Cortar cabeças? Um excelente negócio, desde que não fosse a própria. Se não, vejamos: Civis poderiam ganhar recompensas em dinheiro e status; militares, promoções e patentes; cangaceiros, podiam ser anistiados! Pelo costume da época, era importante sempre ter por perto um facão bem amolado.

Certa vez um jornalista me perguntou: quem era inimigo de Lampião e do cangaço? Todos, respondi sem titubear.

Afinal, os padres viam diminuir a frequência dos devotos nas missas, amedrontados com a violência; os coronéis eram coagidos e tinham riscos de perder patrimônio e a vida; militares tinham dever de ofício de combater os bandoleiros, a balas ou golpes de facão e baionetas; comerciantes perdiam seus estoques em saques à luz do dia; mulheres eram raptadas e estupradas constantemente; plantações queimadas e animais abatidos a tiros; jornalistas intimidados; viajantes assaltados...um rosário social que aspirava diariamente findar o movimento bandoleiro.

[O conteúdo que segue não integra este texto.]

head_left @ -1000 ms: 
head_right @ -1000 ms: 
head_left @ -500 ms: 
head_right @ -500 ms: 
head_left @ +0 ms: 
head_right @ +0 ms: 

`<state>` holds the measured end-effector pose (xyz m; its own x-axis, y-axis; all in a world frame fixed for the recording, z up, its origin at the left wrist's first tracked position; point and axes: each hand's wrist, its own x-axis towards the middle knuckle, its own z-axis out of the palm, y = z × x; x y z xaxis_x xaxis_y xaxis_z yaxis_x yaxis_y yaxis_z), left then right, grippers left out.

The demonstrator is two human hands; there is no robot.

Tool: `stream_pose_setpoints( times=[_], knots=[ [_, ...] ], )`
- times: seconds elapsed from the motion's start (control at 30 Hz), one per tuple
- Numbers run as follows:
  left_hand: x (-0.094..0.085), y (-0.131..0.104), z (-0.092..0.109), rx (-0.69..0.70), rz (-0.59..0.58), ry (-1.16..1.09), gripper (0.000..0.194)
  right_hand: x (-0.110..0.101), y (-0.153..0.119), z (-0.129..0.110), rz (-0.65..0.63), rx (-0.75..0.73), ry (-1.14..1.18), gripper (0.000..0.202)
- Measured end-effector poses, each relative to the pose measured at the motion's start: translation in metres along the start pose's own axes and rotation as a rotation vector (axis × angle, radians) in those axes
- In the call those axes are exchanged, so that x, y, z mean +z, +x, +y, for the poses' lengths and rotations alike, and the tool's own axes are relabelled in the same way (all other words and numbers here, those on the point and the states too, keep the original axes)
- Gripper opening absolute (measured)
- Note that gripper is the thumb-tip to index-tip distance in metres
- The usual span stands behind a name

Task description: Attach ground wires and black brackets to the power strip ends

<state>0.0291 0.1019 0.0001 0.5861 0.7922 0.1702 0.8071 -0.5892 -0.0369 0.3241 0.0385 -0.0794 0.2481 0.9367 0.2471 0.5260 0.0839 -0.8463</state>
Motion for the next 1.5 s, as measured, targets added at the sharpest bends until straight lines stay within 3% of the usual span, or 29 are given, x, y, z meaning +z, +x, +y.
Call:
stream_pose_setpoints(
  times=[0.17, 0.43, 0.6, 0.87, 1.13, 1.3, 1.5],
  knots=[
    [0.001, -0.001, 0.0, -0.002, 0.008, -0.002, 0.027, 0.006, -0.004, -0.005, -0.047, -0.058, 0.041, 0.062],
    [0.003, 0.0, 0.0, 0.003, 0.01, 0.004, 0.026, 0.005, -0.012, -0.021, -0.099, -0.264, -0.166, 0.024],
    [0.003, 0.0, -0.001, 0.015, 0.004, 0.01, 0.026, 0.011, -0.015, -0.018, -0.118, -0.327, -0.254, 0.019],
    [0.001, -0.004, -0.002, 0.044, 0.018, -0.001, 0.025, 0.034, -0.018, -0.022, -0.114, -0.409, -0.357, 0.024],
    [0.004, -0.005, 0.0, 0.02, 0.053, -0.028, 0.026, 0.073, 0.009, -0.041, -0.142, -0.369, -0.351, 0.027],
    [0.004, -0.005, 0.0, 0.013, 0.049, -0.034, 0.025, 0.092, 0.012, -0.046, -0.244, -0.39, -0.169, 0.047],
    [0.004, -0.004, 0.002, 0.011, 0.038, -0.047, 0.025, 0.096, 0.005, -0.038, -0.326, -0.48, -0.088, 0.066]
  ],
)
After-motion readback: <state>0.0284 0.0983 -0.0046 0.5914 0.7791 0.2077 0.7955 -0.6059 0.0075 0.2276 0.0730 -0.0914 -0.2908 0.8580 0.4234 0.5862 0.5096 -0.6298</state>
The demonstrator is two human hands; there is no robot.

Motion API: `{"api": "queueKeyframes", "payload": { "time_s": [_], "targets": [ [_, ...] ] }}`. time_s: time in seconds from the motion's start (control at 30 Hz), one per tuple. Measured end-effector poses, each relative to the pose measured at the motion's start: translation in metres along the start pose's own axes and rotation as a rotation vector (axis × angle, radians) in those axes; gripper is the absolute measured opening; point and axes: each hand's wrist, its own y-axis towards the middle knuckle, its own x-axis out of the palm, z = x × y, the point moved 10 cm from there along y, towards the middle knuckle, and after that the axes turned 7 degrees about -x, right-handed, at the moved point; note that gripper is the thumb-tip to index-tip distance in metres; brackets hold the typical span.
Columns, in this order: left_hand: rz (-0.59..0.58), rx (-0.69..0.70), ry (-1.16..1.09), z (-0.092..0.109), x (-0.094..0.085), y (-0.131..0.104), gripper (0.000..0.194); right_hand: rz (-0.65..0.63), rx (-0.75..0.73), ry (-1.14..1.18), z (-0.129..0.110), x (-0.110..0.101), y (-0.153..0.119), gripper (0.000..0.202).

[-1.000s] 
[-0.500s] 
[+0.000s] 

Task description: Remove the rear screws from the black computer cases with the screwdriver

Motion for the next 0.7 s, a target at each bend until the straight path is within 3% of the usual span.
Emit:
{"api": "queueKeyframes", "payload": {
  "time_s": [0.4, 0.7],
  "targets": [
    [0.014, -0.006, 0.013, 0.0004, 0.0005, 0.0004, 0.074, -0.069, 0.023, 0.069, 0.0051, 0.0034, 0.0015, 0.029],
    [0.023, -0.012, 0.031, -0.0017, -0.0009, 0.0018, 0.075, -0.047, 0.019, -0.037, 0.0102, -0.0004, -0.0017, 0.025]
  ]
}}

O homem que impunha medo aos mais simples, desafiava os mandatários, julgava e sentenciava pelas suas próprias leis, era também o mesmo que sentava e jantava na mesa do governador interventor do estado de Sergipe, Eronildes de Carvalho. É assim que o poder acontecia, longe dos olhos dos comandados pela política. Intimidando os mais simples e se curvando aos mais poderosos.
Costurava, rezava, se perfumava, versava, sentenciava vida e morte, sentia-se senhor supremo, capitão e governador do sertão nordestino.

Fazendo atos inimagináveis, foi temido, respeitado, admirado e odiado na mesma dimensão. Só não foi capaz de imaginar a astúcia dos seus algozes, e tombou pelo impacto de tiros de fuzil, vitimado pelos seus próprios crimes, vaidade e excesso de autoconfiança. A violência destruiu quem optou por ela mesma.

A sua cabeça, inteligente, corajosa, autoconfiante e vaidosa, foi separada do corpo para sempre. Testemunhas comemoraram...se teve lágrimas? Não sei.

Morreu o homem, se eternizou na história, nasceu o mito. Viva a cultura nordestina!